Spettroscopia - HPLC prima parte

Cromatografia liquida ad alta pressione (HPLC)

Descrizione generale dello strumento

L'HPLC (High Performance Liquid Chromatography) è uno strumento analitico derivato dalla cromatografia classica e si basa sugli stessi principi. Nella cromatografia classica il componente principale è la colonna che contiene la fase stazionaria all'interno della quale scorre la fase mobile rappresentata dall'eluente. Il passaggio dell'eluente avviene tramite la spinta esercitata dalla colonna di liquido costituente la fase mobile e quindi il processo, se la fase stazionaria non è abbastanza porosa, può essere anche molto lento.

La separazione dei componenti avviene tramite interazioni che si creano fra i costituenti della miscela e le due fasi. Le interazioni possono essere di tipo elettrostatico, dipolo-dipolo, forze di Van Der Waals oppure tramite un meccanismo di scambio ionico. Questo dipende dalle proprietà sia delle due fasi sia della miscela da separare.

Nell'HPLC la forza che permette all'eluente di scorrere nella colonna, è rappresentata dalla pressione che è applicata da una pompa in testa alla colonna e forza la fase mobile a scorrere all'interno della fase stazionaria. Questo permette non solo di rendere il processo più rapido ma permette anche di ottenere un maggior numero di piatti teorici il che vuol dire una migliore risoluzione.

Generalità sull'HPLC

Le prime cromatografie liquide sono state eseguite in colonne di vetro che avevano un diametro interno dai 10 a 50 mm. Le colonne erano impaccate con 50-500 cm di particelle solide rivestite con un liquido adsorbente che formava la fase stazionaria. Per aumentare in modo notevole la velocità di flusso di questo tipo di fase stazionaria, la grandezza della particella del solido era di 150-200 µm. Comunque nella migliore delle ipotesi il flusso massimo non superava i 10 ml il minuto.
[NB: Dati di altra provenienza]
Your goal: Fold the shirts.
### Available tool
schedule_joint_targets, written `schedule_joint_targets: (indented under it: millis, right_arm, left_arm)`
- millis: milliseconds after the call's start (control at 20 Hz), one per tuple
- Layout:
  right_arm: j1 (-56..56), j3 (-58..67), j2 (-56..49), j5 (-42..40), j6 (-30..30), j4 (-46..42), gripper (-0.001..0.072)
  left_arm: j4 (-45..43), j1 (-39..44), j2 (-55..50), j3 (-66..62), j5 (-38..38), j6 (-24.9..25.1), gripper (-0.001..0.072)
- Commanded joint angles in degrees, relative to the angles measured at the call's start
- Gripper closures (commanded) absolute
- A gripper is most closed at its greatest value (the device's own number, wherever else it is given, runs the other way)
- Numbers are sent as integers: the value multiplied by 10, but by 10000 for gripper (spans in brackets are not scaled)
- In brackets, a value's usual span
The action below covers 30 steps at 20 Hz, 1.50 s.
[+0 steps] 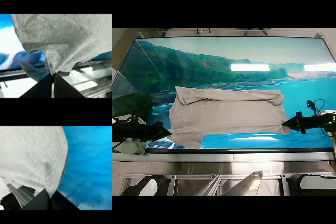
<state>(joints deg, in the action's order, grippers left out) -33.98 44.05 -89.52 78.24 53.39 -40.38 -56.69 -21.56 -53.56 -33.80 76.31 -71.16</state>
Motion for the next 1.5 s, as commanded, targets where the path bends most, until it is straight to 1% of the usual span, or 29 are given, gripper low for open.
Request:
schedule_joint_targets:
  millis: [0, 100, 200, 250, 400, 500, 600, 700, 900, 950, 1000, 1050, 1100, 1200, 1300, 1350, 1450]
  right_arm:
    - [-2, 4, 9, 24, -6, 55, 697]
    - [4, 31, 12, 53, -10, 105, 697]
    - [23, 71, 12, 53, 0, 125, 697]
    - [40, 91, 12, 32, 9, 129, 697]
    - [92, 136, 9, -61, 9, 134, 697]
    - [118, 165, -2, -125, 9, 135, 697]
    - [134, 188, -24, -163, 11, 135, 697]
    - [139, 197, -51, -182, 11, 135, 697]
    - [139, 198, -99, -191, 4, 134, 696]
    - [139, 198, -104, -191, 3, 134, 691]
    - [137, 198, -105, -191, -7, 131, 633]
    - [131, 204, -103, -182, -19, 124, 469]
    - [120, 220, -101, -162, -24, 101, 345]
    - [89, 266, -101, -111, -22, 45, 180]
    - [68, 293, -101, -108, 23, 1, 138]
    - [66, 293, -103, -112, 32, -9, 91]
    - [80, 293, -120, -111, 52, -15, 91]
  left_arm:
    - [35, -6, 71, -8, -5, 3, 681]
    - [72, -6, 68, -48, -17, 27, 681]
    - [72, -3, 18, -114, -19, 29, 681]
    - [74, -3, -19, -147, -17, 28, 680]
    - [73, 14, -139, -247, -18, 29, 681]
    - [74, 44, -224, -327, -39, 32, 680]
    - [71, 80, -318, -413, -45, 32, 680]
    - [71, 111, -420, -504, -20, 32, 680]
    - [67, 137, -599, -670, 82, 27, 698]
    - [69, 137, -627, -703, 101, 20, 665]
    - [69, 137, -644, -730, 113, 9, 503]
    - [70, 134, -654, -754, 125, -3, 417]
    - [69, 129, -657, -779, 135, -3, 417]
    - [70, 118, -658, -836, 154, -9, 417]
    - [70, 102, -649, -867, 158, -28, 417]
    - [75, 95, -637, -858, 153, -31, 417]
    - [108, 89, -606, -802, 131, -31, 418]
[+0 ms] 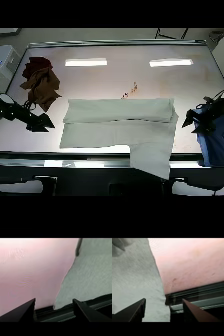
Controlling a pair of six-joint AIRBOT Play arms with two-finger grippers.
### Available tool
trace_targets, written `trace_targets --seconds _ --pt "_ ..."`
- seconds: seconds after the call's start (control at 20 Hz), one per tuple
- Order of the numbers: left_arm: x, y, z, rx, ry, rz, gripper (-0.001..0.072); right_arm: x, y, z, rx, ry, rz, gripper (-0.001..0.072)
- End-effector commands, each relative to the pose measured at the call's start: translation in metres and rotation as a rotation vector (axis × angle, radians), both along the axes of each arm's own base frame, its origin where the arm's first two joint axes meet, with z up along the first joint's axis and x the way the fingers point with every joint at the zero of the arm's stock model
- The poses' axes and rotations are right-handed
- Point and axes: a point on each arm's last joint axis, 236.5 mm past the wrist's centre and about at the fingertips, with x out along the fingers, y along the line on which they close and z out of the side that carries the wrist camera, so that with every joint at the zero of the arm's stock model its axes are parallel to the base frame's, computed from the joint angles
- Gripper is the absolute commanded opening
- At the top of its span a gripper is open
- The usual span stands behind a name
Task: Fold the clothes and pants, and hang the long-sleeved shirts on hangers.
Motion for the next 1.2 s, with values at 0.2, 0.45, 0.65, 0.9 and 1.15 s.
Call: trace_targets --seconds 0.2,0.45,0.65,0.9,1.15 --pt "-0.069 -0.052 -0.038 -0.154 0.01 0.028 0.0489 -0.041 0.027 -0.025 0.08 0.061 -0.009 0.0559" --pt "-0.071 -0.057 -0.041 -0.151 0.025 0.027 0.042 -0.042 0.027 -0.024 0.084 0.06 -0.001 0.0559" --pt "-0.07 -0.068 -0.053 -0.099 0.042 0.046 0.0155 -0.047 0.029 -0.025 0.091 0.076 0.011 0.0559" --pt "-0.068 -0.073 -0.054 -0.085 0.04 0.053 0.0023 -0.093 0.03 -0.052 0.064 0.161 0.068 0.0579" --pt "-0.067 -0.073 -0.045 -0.087 0.016 0.044 0.0023 -0.101 0.069 -0.088 0.177 0.09 0.038 0.0578"
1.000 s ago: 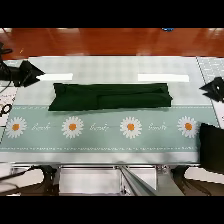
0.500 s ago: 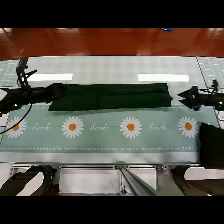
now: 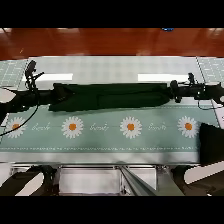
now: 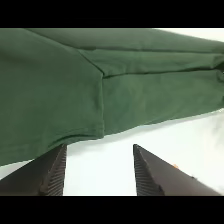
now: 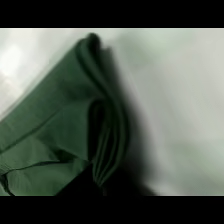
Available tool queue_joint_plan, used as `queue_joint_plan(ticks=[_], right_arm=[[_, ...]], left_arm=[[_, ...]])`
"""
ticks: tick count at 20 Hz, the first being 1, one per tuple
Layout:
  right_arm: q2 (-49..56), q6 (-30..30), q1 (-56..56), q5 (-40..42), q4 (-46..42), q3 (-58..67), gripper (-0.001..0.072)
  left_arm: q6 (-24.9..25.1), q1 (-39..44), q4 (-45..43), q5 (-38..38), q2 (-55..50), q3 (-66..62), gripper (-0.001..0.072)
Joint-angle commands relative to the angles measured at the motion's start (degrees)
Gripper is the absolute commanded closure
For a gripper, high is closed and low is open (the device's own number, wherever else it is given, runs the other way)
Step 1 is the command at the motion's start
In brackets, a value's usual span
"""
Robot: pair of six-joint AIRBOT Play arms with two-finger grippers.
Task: Fold the shirts.
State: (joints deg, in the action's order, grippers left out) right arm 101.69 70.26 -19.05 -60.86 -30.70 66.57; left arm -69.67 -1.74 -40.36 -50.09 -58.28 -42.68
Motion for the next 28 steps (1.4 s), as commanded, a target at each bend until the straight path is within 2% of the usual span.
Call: queue_joint_plan(ticks=[1, 2, 4, 6, 8, 10, 11, 14, 18, 20, 24, 28], right_arm=[[-0.52, -1.29, 2.49, -2.95, -0.22, 3.08, 0.0691], [-2.62, -1.33, 2.08, -3.82, -1.95, 3.06, 0.0691], [-8.52, -1.16, 1.4, -6.8, -8.81, 3.04, 0.0691], [-15.93, -0.79, 1.36, -11.13, -17.18, 2.69, 0.0691], [-24.09, 0.76, 1.07, -13.94, -23.41, 1.25, 0.0691], [-32.68, 1.7, 0.13, -15.19, -24.9, -1.16, 0.0691], [-37.05, 2.08, -0.22, -16.02, -25.05, -2.58, 0.0691], [-48.17, 4.66, -0.13, -18.21, -25.2, -6.64, 0.0691], [-58.36, 8.04, -0.13, -18.86, -25.09, -10.78, 0.0691], [-60.98, 8.59, -0.13, -19.8, -24.2, -10.99, 0.0691], [-62.97, 8.55, -0.13, -20.61, -21.64, -10.99, 0.0691], [-62.9, 8.83, -0.11, -18.88, -21.57, -10.99, 0.0691]], left_arm=[[0.04, 0.11, 0.55, 0.0, -1.92, 0.04, 0.0587], [0.11, 0.22, 0.63, 0.26, -2.23, -0.07, 0.0676], [0.07, 1.62, 1.64, 1.33, -2.95, -0.83, 0.0676], [0.0, 6.43, 1.64, 1.68, -3.91, -2.34, 0.0676], [-0.87, 14.21, 1.6, 7.78, -6.38, -4.39, 0.0677], [-2.84, 21.31, 1.6, 13.0, -12.28, -9.01, 0.0677], [-2.8, 24.33, 1.55, 12.79, -16.44, -12.5, 0.0677], [-3.76, 32.48, 1.38, 6.71, -31.1, -26.25, 0.0677], [-10.91, 40.87, 1.38, -3.74, -48.04, -44.5, 0.0677], [-13.55, 44.57, 1.75, -6.67, -53.51, -50.58, 0.0677], [-13.55, 50.31, 2.93, -10.16, -58.45, -57.31, 0.0677], [-13.14, 46.18, 2.67, -14.97, -56.78, -58.38, 0.0676]])
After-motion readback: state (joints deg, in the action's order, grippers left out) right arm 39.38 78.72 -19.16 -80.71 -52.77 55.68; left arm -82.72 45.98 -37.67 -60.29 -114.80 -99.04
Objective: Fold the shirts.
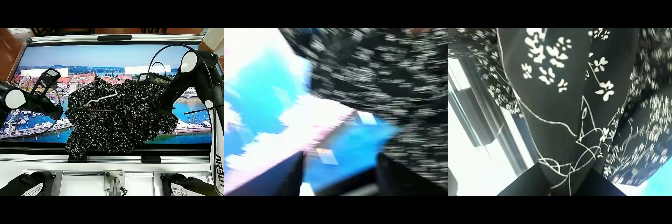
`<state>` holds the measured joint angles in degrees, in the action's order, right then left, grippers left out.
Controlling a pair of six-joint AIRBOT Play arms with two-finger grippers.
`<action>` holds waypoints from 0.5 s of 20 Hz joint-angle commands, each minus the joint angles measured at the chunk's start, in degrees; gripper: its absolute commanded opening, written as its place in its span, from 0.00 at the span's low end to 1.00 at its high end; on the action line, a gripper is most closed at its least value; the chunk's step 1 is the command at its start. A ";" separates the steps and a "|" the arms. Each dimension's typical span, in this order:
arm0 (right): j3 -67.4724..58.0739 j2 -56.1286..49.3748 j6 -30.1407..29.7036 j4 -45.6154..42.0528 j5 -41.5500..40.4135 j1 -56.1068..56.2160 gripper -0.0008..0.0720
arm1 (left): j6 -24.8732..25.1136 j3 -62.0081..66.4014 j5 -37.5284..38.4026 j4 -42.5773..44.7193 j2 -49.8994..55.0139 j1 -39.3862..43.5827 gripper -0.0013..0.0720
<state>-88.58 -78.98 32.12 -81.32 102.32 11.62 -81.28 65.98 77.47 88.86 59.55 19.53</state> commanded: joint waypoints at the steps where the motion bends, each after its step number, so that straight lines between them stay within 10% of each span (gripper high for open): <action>1: 0.02 0.04 5.90 -3.37 1.46 -0.02 0.09 | -9.70 -5.33 -1.73 -20.87 0.90 -3.10 0.65; 10: 0.02 0.85 15.50 -6.16 1.42 0.00 0.09 | -9.62 -14.67 -23.56 -45.33 12.26 4.63 0.65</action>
<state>-88.55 -78.70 44.86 -86.96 103.98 11.62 -90.39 52.66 60.84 51.40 67.05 21.08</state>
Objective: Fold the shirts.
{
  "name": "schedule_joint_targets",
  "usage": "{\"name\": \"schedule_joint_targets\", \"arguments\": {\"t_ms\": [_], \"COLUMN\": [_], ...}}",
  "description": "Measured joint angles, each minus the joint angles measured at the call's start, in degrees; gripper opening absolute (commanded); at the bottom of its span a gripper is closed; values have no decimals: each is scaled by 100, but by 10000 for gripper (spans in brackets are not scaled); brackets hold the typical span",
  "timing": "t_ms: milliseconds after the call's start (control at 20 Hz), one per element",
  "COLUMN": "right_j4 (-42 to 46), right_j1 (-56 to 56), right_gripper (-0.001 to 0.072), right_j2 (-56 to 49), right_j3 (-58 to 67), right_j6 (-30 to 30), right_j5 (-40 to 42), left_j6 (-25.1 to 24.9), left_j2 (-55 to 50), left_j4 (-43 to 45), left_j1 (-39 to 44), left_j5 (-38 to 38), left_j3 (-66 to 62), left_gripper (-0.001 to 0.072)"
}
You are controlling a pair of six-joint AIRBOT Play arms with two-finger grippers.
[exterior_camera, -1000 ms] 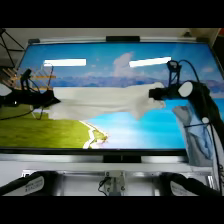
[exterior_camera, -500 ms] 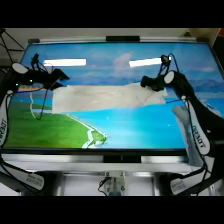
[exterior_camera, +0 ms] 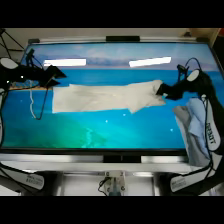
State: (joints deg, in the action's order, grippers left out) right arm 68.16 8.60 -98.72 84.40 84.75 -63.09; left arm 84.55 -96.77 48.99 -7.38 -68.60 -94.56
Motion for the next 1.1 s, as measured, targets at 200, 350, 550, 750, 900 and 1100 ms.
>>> {"name": "schedule_joint_targets", "arguments": {"t_ms": [200, 350, 550, 750, 900, 1100], "right_j4": [-472, -896, -1502, -2337, -2660, -2804], "right_j1": [-46, -212, -380, -297, -210, -179], "right_gripper": [703, 527, 64, 63, 63, 63], "right_j2": [-393, -623, -776, -610, -57, 979], "right_j3": [0, 11, 37, 382, 715, 925], "right_j6": [11, -7, -129, -448, -553, -522], "right_j5": [0, 48, -24, -455, -1005, -1773], "left_j6": [-90, -120, -140, -151, -155, -79], "left_j2": [116, 144, 155, 92, -122, -675], "left_j4": [-7, -20, -17, -15, -42, -404], "left_j1": [289, 551, 820, 1045, 1403, 2238], "left_j5": [-98, -136, -72, -17, -11, 129], "left_j3": [-9, -11, -13, -13, -11, -9], "left_gripper": [720, 720, 701, 65, 46, 30]}}
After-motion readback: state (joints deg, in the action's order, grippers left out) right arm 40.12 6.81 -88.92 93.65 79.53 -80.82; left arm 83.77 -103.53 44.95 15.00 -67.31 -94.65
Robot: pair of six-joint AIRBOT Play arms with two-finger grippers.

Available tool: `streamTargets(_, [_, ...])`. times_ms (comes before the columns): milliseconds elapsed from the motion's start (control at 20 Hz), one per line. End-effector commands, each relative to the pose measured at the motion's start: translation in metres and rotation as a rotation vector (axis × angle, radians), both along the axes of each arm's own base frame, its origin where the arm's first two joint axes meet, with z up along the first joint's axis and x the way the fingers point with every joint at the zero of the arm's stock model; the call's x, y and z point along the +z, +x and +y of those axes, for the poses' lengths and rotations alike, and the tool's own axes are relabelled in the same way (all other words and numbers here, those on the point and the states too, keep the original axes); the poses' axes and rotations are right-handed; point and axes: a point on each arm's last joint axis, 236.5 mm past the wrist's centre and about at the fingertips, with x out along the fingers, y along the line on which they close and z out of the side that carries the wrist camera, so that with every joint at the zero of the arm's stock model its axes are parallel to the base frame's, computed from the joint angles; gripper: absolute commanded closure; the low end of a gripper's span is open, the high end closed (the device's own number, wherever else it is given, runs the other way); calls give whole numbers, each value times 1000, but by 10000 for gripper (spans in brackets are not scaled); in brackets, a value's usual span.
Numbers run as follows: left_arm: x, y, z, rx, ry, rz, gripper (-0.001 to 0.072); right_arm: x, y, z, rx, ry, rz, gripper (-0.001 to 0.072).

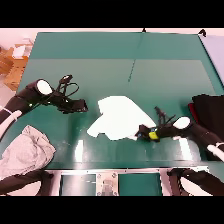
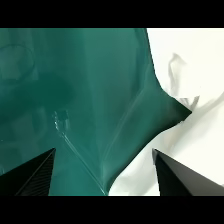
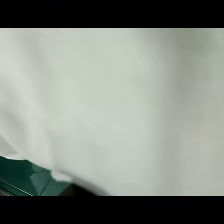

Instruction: Fold the shirts.

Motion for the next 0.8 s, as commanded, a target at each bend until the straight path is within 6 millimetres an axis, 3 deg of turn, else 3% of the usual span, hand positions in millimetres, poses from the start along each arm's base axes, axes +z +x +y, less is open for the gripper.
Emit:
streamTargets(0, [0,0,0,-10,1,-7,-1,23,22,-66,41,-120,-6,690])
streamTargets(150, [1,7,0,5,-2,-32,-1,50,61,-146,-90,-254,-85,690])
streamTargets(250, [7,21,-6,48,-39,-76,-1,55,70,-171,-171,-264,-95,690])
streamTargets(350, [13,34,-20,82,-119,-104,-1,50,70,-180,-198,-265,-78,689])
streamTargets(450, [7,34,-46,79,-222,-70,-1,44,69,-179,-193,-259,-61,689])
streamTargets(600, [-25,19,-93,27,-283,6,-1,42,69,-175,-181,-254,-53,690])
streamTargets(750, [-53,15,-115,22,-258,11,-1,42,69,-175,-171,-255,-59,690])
Tentativi portati avanti per aumentare la velocità di flusso, come l'applicazione di pompe a vuoto o di alte pressioni in testa alla colonna, modificando la cromatografia classica, non portarono a risultati perché insieme all'aumento del flusso si otteneva un aumento della larghezza del piatto teorico.

Il piatto teorico di una colonna cromatografia corrisponde a quel tratto di colonna nel quale una specie chimica si trova in equilibrio fra le due fasi (stazionaria e mobile) prima che l'eludente la trascini ad uno stadio successivo. Il numero di piatti teorici (N) caratteristici di una colonna è dato dalla relazione:

N = 16 (T² / W²)

Dove W è l'ampiezza del picco e T è il tempo di ritenzione, in altre parole il tempo che intercorre fra il momento dell'iniezione e la cresta del picco.

Se si usa, nell'equazione precedente, al posto di T il tempo di ritenzione corretto (ovvero il tempo di ritenzione relativo fra il picco in analisi e il picco di una sostanza non trattenuta, che quindi esce subito dalla colonna), che chiameremo T_r1, otteniamo l'equazione che esprime il numero di piatti N_eff.

N_eff = 16 (T_r1² / W²)

Di significato analogo a N è anche l'altezza equivalente del piatto teorico HEPT (abbreviato con H) che si esprime come riportato nell'equazione seguente.

H = L / N_eff

L'esperienza dimostra che l'efficienza di una colonna è direttamente collegata al numero di piatti teorici. Con l'aumentare di questi ultimi i diversi componenti di una miscela escono dalla colonna in bande più compatte.

Per migliorare l'efficienza di una colonna, bisogna quindi fare in modo che il numero di piatti N sia più grande possibile. Ciò può essere conseguito o aumentando la lunghezza della colonna od ottimizzando tutti quei parametri che determinano il valore di N (e quindi anche di H), primo fra tutti la velocità lineare (in mm/sec) della fase mobile. Quest'ultimo parametro può anche essere espresso in termini di flusso (ml/min).